Henry Santos
Henry J. Santos
USA, 1927- USA, 2020
Professor, researcher, instrumentalist (piano), compositor
Henry J. Santos was a professor at Bridgewater State University in Bridgewater, Massachusetts, for over 30 years, and had an important role in the development of music courses in the university. He is emeritus professor at BSU. As an academic he published numerous works, one of them being is collaboration in Reflections om Afro-American Music, edited in 1978 by The Kent State University Press. In honor to his trajectory, the Brigdewater State University created the Henry Santos scholarship, awarded annually to a student since 2004.

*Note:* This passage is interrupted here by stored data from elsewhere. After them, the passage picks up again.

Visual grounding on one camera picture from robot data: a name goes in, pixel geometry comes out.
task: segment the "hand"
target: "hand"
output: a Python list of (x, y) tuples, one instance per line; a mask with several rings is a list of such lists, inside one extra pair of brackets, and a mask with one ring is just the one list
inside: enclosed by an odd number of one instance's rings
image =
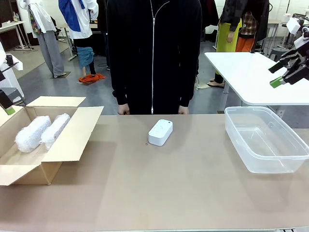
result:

One of Professor Santos most important studies was about a group of black musicians formed in Europe in classical tradition that played in elite salons of New Orleans in the 19th century – Basile J. Bares, Edmond Dede, Lucian Lambert, Sidney Lambert, Eugene Victor Macarty and Samuel Snaer. Dede, for example, was the first Afro-American to study in the Paris Conservatory and conducted the Orchestra of Bordeaux; Lucian Lambert became a musician of the court of the Brazil Emperor, while Sidney Lambert went to Portugal as a pianist, also to perform at the court. Despite their prominence and prestige at the time, Henry Santo’s historic study shows the problems they faced regarding racial issues. But his interest for them was especially related to them composing dance music – polkas, mazurkas, waltzes, marches and square dance – that at the time merged in the world, reaching Cape Verde as well. Santos interpreted some of those compositions in one of his last concerts in 2015.

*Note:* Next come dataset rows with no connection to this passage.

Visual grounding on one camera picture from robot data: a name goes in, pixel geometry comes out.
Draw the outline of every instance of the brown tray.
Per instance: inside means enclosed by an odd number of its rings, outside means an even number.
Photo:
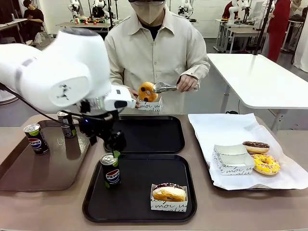
[[[50,151],[36,155],[25,136],[0,165],[0,191],[54,191],[68,189],[75,182],[90,145],[76,128],[74,138],[64,139],[60,125],[38,122]]]

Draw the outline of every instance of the pastry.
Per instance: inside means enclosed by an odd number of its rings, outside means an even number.
[[[266,154],[253,154],[255,161],[255,171],[264,175],[275,175],[280,170],[279,163],[270,155]]]
[[[245,141],[243,143],[249,153],[267,153],[270,146],[267,143]]]
[[[155,102],[158,94],[153,92],[153,83],[144,82],[139,87],[139,99],[146,102]]]
[[[185,201],[186,192],[177,184],[164,183],[157,185],[152,192],[153,198],[160,201]]]

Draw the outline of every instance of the paper donut box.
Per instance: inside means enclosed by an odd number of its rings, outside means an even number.
[[[160,112],[163,108],[162,97],[159,97],[159,99],[156,102],[146,102],[140,99],[139,101],[140,101],[140,108],[138,109],[142,111]]]
[[[156,187],[155,184],[152,184],[151,187],[151,210],[162,210],[162,211],[172,211],[172,212],[186,212],[187,204],[188,204],[188,196],[187,196],[187,187],[183,186],[183,190],[186,192],[186,198],[183,202],[172,202],[172,201],[160,201],[155,200],[153,198],[152,192]]]
[[[214,145],[213,158],[222,175],[248,175],[255,166],[255,161],[242,144]]]

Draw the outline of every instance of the pepsi logo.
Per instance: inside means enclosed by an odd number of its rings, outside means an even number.
[[[110,182],[116,182],[120,177],[120,170],[116,169],[106,174],[107,180]]]
[[[42,141],[40,141],[39,139],[29,138],[28,140],[29,140],[32,148],[34,148],[34,149],[38,149],[42,145]]]

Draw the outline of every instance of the white paper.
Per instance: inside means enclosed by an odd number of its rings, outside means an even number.
[[[264,126],[257,123],[254,114],[191,114],[188,115],[203,156],[209,165],[214,185],[226,190],[249,188],[305,189],[308,188],[308,173],[294,160],[287,157],[278,142]],[[237,145],[244,141],[268,143],[268,155],[280,164],[281,170],[274,176],[262,175],[253,171],[251,175],[221,175],[214,162],[214,144]]]
[[[255,167],[255,161],[242,145],[214,145],[213,159],[222,175],[247,175]]]
[[[139,102],[140,102],[140,108],[138,109],[142,111],[160,112],[163,108],[163,100],[161,97],[157,102],[146,102],[143,100],[139,100]]]
[[[185,201],[181,202],[173,202],[173,201],[160,201],[155,200],[152,196],[152,191],[156,187],[155,184],[152,184],[151,187],[151,210],[163,210],[163,211],[172,211],[172,212],[186,212],[187,204],[188,204],[188,196],[187,196],[187,187],[183,186],[183,190],[186,192]]]

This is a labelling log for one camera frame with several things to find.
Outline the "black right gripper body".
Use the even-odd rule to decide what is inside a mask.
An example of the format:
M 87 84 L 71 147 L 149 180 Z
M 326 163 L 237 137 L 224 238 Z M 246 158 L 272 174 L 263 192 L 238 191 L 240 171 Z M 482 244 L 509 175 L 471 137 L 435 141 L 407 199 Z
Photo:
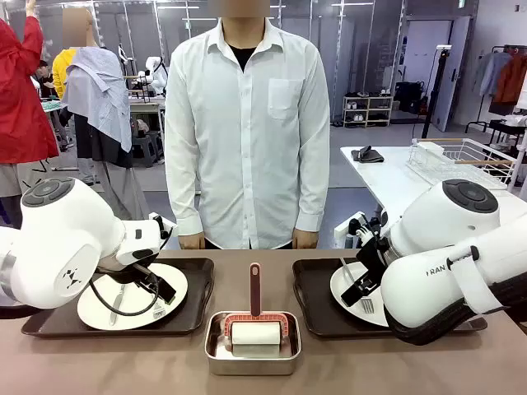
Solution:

Henry J. Santos, that was friend and university colleague of Martin Luther King Jr., composed a tribute to the black leader that was killed in 1968, the work “Salm 64”. In the Bible, Salm 64 ask for divine protection against the evil that threatens the good man. This work was presented in the Providence State House, the Rhode Island state headquarters, in the first celebration of the Marthin Luther King Day in Providence. Later was interpreted in other events and media. Santos had his composition “Leoa” interpreted by the group Videmus at the Sanders Theatre in Harvard.
As a concert performer, among other examples, Santos was a semifinalist in Paris in the First Louis Moreau Gottschalk Competition for Pianists and Composers, certainly sponsored by the Pan-American Union, being selected to perform an award-winning work for piano and orchestra. Performed in the Inter-American Conference of Studies on Black Music in Trinidad and accompanied Elmer Dickey, three times winner of the Marion Anderson Singer Competition. In the studio, Santos accompanied the black tenor, Roland Hayes.
Besides his formal training as a pianist, concert performer and composer (graduate and master in music from the Boston University), Santos improved himself in advanced studies in composition with Hugo Norden and regency with Alan Lannon. He also attended courses in Switzerland and in the Harvard University.
Before becoming a professor, he taught piano and performed as accompanist and soloist in presentations for the music department at the Perkins School for the Blind in Cambridge, Massachusetts. Among his students at Perkins there was the actor Tom Sullivan, whose biography If You Can See What I Hear, was transformed into a movie: Ellis Hall who performed with the group Earth Wind & Fire and was working with Ray Charles and Jamie Foxx before Charles passed, among others.